Only you can make me chuckle so easily even when you are being serious and sharing your experiences, @ladee! If only I knew my therapist's nickname! I have addressed him as "Sir" a few times and he finally told me he had difficulty with me doing so, because he had recently gotten out of the service and wished to be addressed as a civilian. Hmmmm?...next time he uses my nickname dare I respond to him addressing him as Sir" again? He! He! Can you see me rubbing my hands together and chuckling wickedly? ? ?

I legally switched my name around. Stuck my first name in the middle, and my middle name first. That way only the people I was close to, who had the right to, called me by my “first” name. :D Voila.
This was brilliant! Great logic, for sure! And the rest of your post was amazing! You are absolutely correct on your take of culture and the differences of the West Coast of the States compared to the East Coast. I was raised, even though on the West Coast, to respect and call others more formally, but through the years have regressed into true West Coast fashion. First names serve me well, but not in the case of the therapist using mine! I keep mulling over my aversion of the threat of him using my name and I think it is fear of him becoming too familiar, too close to me. I just have a picture in my head of holding out my arms, keeping him at arm's length. But, if he used my formal first name, I would think I was in trouble!

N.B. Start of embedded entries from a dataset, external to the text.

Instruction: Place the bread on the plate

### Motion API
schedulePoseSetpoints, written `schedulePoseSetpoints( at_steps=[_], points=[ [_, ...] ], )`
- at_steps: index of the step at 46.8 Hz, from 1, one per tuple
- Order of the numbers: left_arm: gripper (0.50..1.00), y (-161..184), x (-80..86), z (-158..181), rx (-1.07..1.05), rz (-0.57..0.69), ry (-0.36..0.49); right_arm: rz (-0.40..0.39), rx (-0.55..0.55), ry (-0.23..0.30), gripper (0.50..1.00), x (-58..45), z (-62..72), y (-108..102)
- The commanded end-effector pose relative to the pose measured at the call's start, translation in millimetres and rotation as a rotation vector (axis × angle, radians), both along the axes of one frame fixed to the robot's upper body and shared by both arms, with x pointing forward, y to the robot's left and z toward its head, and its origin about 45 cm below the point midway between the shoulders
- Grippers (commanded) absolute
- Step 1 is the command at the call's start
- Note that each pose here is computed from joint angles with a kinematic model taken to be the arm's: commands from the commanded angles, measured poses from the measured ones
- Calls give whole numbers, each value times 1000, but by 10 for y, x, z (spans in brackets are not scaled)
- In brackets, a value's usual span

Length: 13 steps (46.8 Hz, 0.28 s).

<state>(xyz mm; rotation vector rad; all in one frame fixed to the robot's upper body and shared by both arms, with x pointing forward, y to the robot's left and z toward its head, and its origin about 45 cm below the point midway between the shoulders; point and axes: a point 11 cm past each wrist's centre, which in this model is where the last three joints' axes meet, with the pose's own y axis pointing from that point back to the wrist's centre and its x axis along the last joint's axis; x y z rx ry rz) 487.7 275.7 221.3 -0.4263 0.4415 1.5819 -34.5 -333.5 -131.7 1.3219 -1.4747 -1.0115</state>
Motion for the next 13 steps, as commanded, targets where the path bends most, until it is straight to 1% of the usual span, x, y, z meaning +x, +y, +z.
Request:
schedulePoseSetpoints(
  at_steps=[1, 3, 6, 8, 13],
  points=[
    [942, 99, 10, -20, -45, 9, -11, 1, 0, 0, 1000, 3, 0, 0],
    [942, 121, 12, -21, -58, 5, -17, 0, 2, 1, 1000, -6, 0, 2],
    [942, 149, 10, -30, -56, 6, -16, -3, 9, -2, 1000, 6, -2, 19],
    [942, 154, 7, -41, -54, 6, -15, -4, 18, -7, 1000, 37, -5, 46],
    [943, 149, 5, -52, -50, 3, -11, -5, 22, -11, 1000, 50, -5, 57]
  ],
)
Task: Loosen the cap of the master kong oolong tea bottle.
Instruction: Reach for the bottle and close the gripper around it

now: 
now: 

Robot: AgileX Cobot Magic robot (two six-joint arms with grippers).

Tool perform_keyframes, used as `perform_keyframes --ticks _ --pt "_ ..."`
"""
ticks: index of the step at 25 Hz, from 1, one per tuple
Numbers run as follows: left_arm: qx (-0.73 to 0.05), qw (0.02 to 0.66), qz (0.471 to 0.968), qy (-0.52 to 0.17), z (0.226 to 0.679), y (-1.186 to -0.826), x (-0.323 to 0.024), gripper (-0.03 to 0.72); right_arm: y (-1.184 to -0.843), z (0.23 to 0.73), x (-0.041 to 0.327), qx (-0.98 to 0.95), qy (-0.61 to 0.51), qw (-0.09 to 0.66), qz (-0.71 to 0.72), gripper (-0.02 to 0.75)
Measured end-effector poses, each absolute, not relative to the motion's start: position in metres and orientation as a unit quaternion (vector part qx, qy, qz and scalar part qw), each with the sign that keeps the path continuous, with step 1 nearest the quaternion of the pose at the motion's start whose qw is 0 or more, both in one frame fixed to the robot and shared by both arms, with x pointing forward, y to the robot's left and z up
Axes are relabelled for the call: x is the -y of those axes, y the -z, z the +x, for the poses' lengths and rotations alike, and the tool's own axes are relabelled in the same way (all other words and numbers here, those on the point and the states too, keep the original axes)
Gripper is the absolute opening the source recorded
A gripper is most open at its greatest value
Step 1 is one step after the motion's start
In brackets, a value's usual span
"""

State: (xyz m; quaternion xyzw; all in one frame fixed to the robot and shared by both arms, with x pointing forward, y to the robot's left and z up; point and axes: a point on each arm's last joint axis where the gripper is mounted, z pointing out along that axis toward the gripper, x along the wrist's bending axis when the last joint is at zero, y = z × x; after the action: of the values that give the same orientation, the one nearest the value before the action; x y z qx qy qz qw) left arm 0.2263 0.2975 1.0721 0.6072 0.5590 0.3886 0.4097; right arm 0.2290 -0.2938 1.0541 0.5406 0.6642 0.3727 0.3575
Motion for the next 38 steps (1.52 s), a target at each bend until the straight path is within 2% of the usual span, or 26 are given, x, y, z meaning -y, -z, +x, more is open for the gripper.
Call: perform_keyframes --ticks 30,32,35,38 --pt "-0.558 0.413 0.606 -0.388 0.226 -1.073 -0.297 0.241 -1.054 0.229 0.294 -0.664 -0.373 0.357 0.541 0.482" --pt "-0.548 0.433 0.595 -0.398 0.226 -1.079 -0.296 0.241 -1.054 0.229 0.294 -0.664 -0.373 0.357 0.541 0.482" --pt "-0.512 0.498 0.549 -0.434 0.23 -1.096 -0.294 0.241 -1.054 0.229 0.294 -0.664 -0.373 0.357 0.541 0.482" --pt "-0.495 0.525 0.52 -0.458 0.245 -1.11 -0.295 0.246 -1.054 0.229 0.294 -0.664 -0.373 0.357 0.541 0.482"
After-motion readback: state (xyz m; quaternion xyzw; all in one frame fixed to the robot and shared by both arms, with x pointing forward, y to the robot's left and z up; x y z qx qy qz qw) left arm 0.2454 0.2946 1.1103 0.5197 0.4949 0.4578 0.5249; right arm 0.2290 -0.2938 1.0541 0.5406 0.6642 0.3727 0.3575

Nope not a name but boots.
Your aversion is a post for another time, @Wilbur !!! ?

T has always used my first name with no ill effects.
That is nice to hear.

She rarely uses my name bc it's just not necessary and also I think she knows I HATE it.
But, if she did use your name, how do you think you would react or feel? Would her using it be so upsetting that it interfered with your session? Just curious.

I've went on two or three sets of names for like, ages, so people I trust rate knowing, the rest are a formality at best.
I would never have considered changing my name. You and @Friday are amazing. Such an easy solution!

Thanks, all for sharing. This name thing has my goat! I think it is something that needs to be talked out. Perhaps, it is influenced by my mom. She constantly changed her first name and last names and we were always adjusting to what to call her. The only thing that kept constant was using the terms, "Mommy" and "Mom" through the years. Introducing her to people was confusing, at best, so calling her "Mom" covered the uncertainty as to who she was that day. So, I have grown up not using or addressing people by their names until I know them on more than a casual level. I can easily address people by names, in writing, like here and such, but not in real life. Weird huh?